Os defensores mantêm a tese que Zambelli sofre uma perseguição política e judicial no Brasil. Para reforçar esse argumento, na última audiência a defesa apresentou aos juízes o parecer da Comissão de Constituição e Justiça que se pronunciou contrária à cassação do mandato da deputada federal. Mas a situação mudou.

No dia 11, o plenário da Câmara dos Deputados decidiu manter o mandato da deputada federal Carla Zambelli (PL-SP). Porém, a Primeira Turma do Supremo Tribunal Federal (STF) derrubou a decisão da Câmara, alegando que é inconstitucional.

Renúncia sem influência no processo

No domingo passado, Zambelli renunciou ao mandato de deputada federal. No entanto, essa decisão não influencia a Justiça Italiana no processo de extradição. O que os juízes italianos avaliam é o fato pelo qual ela foi condenada no Brasil, que também deve ser considerado crime na Itália. Esta regra é conhecida como “dupla imputação”.

Carla Zambelli foi condenada em maio passado pelo STF a 10 anos de prisão por invasão de sistemas e pela adulteração de documentos do Conselho Nacional de Justiça (CNJ). Ela foi acusada pela Procuradoria-Geral da República (PGR) de planejar e coordenar, com o auxílio do hacker Walter Delgatti, uma invasão do dispositivo do CNJ no início de 2023 com o objetivo de desacreditar a Justiça e incitar atos antidemocráticos.

Segundo a denúncia, Zambelli e Delgatti pretendiam incluir alvarás de soltura falsos e um mandado de prisão forjado contra o ministro Alexandre de Moraes. Ela nega a acusação. O hacker, que confessou o ataque, foi condenado a oito anos e três meses de prisão. Ele afirma ter feito a invasão a mando da então deputada.

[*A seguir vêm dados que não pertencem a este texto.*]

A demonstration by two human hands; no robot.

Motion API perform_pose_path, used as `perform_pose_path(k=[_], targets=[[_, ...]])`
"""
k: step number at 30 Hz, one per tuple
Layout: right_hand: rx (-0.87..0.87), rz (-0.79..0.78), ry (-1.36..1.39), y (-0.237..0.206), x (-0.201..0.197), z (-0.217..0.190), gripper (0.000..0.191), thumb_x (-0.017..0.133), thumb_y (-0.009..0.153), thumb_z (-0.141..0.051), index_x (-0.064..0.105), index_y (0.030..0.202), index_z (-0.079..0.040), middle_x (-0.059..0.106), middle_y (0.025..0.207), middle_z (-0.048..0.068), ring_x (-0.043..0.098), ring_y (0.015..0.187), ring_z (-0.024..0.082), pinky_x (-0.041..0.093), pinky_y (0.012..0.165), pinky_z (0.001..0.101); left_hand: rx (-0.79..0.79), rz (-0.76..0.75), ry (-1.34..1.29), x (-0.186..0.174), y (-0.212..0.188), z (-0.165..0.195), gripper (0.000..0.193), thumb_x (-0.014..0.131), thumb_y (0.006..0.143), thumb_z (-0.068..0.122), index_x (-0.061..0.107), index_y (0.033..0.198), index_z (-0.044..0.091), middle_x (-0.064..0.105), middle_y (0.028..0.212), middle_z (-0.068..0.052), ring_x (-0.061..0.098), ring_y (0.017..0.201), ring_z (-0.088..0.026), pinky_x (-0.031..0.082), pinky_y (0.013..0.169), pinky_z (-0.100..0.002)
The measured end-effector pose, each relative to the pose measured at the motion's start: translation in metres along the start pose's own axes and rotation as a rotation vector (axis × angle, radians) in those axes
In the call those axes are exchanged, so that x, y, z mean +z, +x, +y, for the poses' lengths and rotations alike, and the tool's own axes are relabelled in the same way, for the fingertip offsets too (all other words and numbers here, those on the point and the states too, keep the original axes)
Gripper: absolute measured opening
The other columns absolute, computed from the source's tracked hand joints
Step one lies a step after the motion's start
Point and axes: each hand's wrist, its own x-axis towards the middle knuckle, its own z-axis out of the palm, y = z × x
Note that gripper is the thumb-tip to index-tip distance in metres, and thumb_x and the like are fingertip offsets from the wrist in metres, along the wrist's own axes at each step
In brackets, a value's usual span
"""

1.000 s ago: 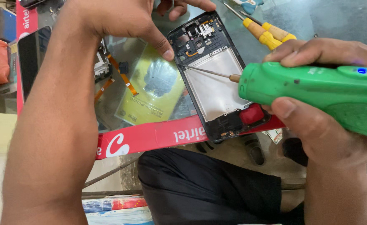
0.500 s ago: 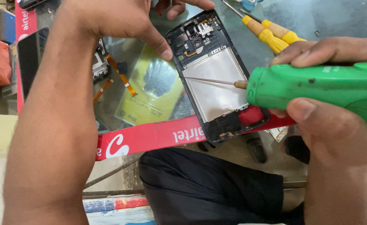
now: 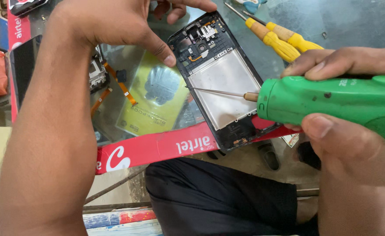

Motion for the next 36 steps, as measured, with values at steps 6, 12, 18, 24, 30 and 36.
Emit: perform_pose_path(k=[6,12,18,24,30,36], targets=[[0.021,0.008,-0.051,-0.004,-0.001,-0.001,0.028,0.070,0.096,-0.002,0.056,0.119,0.003,0.062,0.106,0.022,0.069,0.108,0.029,0.064,0.094,0.0396,-0.022,-0.004,-0.023,0.001,0.000,-0.002,0.091,0.093,0.063,0.017,0.061,0.148,0.029,0.054,0.078,0.005,0.055,0.070,-0.010,0.048,0.065,-0.028],[-0.014,0.041,-0.077,-0.007,-0.002,0.003,0.030,0.072,0.097,-0.005,0.058,0.122,0.003,0.065,0.110,0.022,0.069,0.106,0.030,0.065,0.092,0.0385,0.000,-0.005,-0.036,0.001,0.000,-0.003,0.090,0.092,0.063,0.016,0.061,0.147,0.027,0.053,0.078,0.006,0.055,0.071,-0.010,0.048,0.066,-0.027],[-0.103,0.007,-0.319,0.000,0.011,-0.013,0.033,0.072,0.092,-0.012,0.057,0.120,0.000,0.066,0.110,0.019,0.073,0.103,0.028,0.066,0.088,0.0343,0.025,-0.026,-0.072,0.000,0.002,-0.003,0.097,0.091,0.057,0.013,0.062,0.148,0.026,0.049,0.079,0.005,0.054,0.077,-0.011,0.045,0.071,-0.029],[-0.134,-0.152,-0.550,0.012,0.025,-0.040,0.037,0.077,0.086,-0.020,0.058,0.114,-0.004,0.070,0.110,0.021,0.077,0.099,0.025,0.063,0.089,0.0318,0.146,-0.038,-0.010,-0.003,0.000,0.000,0.099,0.095,0.057,0.017,0.060,0.150,0.023,0.050,0.088,0.001,0.052,0.084,-0.014,0.043,0.073,-0.032],[-0.151,-0.232,-0.594,0.027,0.026,-0.053,0.041,0.078,0.082,-0.021,0.059,0.115,-0.006,0.071,0.112,0.022,0.077,0.096,0.024,0.062,0.087,0.0322,0.028,-0.025,0.016,-0.001,0.002,0.010,0.103,0.102,0.052,0.027,0.062,0.147,0.028,0.047,0.088,0.000,0.051,0.079,-0.016,0.042,0.064,-0.032],[-0.165,-0.380,-0.763,0.029,0.024,-0.064,0.044,0.082,0.076,-0.025,0.062,0.109,-0.005,0.072,0.110,0.019,0.077,0.095,0.028,0.062,0.082,0.0396,0.040,-0.006,0.013,-0.003,0.004,0.015,0.102,0.100,0.049,0.025,0.061,0.142,0.027,0.048,0.087,0.001,0.053,0.076,-0.015,0.044,0.062,-0.033]])
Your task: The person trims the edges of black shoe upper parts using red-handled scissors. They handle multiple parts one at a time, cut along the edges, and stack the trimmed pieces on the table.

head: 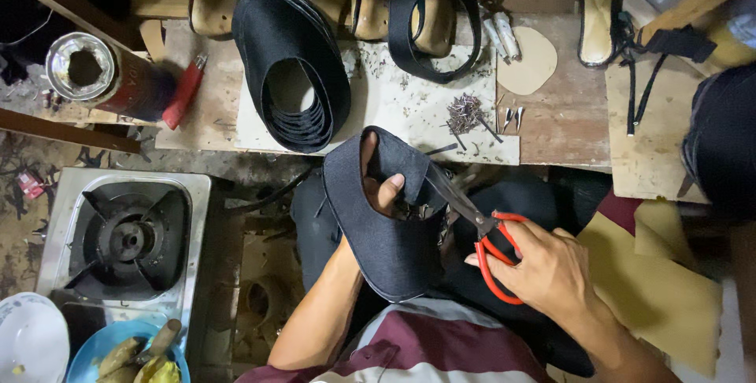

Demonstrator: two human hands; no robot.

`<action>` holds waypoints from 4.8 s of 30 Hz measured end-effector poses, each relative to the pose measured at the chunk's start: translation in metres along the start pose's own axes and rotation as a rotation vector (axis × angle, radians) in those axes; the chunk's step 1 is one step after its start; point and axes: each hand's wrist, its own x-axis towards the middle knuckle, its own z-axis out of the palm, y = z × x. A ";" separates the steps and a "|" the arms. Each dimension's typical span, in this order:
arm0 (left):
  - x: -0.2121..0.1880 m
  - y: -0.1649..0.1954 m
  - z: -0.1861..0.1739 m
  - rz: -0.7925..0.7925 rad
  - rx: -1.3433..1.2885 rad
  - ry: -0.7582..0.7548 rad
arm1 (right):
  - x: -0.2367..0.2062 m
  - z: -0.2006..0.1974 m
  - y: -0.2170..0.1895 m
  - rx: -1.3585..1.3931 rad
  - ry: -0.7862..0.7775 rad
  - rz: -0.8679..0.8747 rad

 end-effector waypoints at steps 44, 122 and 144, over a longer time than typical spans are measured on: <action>0.001 0.028 0.013 -0.182 -0.124 -0.087 | 0.023 0.005 0.007 0.049 0.034 -0.254; 0.021 0.058 0.009 -0.106 -0.069 -0.035 | 0.033 0.006 0.004 -0.039 0.123 -0.382; 0.017 0.046 0.016 -0.186 -0.106 -0.024 | 0.031 0.010 0.002 -0.038 0.188 -0.276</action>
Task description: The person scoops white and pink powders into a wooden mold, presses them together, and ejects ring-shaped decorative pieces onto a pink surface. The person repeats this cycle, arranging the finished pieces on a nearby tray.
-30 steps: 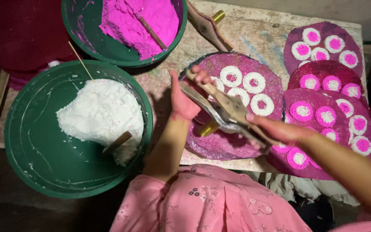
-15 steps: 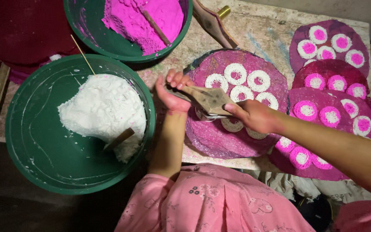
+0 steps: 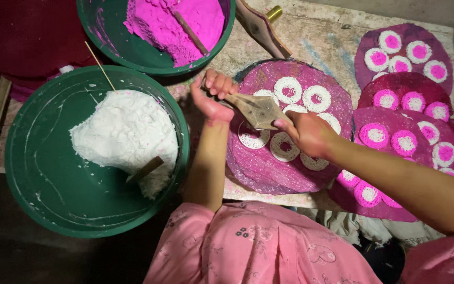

Na Itália, invadir o sistema informático também é crime determinado pelo Artigo 615-ter do Código Penal italiano (acesso não autorizado a um sistema informático) e pelo Artigo 640-ter (fraude informática). As penas podem chegar a 8 anos de prisão.

Em agosto, Zambelli teve uma segunda condenação na Justiça brasileira pelos crimes de porte ilegal de arma de fogo e constrangimento ilegal. Ela foi condenada a 5 anos e 3 meses de prisão pela perseguição armada a um apoiador do presidente Lula, ocorrida na véspera do segundo turno das eleições presidenciais de 2022. Na ocasião, ela sacou uma arma e apontou para um homem no meio da rua nos Jardins, área nobre de São Paulo.

Porte ilegal de arma e constrangimento também são crimes na Itália. O Artigo 699 do Código Penal italiano estabelece para os infratores uma pena que varia de 18 meses a 3 anos de prisão, que podem ser agravadas de acordo com as circunstâncias dos crimes.